Some key findings include:
· Compliance within ePRO trials is 89.5%, a huge rise on paper-based trials, which usually return compliance of little above 30 percent.
· The compliance of elderly patients was 91.8%, higher than both children (90.9%) and adults (88.4%). This contradicts the popularly held belief that ePRO trials are let down by failing levels of compliance amongst elderly patients who cannot get to grips with the technology.
· American elderly demonstrated a commendable compliance of 89.3%, contrary to the perception that the elderly in America are particularly unreliable subjects.
· Vaccines and OAB trials produce the greatest levels of compliance, whereas pain compliance tends to be lower-particularly back pain and breakthrough pain.
· Russia, Poland, and Hungary all have patients with more than 90% compliance, whereas Mexico and Argentina both demonstrate compliance less than 75%. The most compliant nation was India, with an astonishing compliance level of 97.4%, amongst 355 patients.

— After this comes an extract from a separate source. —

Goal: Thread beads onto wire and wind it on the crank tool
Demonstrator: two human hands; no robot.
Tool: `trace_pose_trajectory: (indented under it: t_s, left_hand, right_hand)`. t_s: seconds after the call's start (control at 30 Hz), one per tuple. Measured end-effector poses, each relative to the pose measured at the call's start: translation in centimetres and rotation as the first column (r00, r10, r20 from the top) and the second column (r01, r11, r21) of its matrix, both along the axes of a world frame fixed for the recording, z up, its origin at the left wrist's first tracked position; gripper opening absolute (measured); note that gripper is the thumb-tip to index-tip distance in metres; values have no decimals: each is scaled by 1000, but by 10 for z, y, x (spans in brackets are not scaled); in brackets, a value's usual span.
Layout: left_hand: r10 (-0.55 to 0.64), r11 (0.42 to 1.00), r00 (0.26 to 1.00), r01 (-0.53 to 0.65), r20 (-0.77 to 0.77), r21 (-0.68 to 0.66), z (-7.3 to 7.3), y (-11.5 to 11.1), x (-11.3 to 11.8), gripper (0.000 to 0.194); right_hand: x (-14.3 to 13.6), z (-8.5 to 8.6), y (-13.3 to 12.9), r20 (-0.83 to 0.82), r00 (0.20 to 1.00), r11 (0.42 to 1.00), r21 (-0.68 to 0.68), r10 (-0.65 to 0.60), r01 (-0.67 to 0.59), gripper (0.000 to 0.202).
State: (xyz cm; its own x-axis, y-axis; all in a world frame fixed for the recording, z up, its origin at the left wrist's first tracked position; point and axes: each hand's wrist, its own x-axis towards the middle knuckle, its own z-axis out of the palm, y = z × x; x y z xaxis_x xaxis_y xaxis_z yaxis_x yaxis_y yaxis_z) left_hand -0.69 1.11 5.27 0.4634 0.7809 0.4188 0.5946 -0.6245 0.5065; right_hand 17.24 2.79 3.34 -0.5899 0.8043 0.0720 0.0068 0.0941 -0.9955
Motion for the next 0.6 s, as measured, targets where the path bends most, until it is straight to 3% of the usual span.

Pamela McNamara, chief executive officer of CRF, commented: “Pharmaceutical companies and medical consultants have traditionally been reluctant about adopting electronic diaries. But the compliance levels and the degree of data accuracy that ePRO trials now bring means that Big Pharma cannot afford to ignore ePro solutions without the risk of losing a competitive edge. The higher accuracy of the patient data collected with Tablet PCs, SmartPhones, and PDAs means the cost of clinical trials can be driven down by reducing the numbers of patients needed for the trials. Paper-based data collection methods are rapidly becoming outdated and the industry, informed with research like this, is starting to realize this.”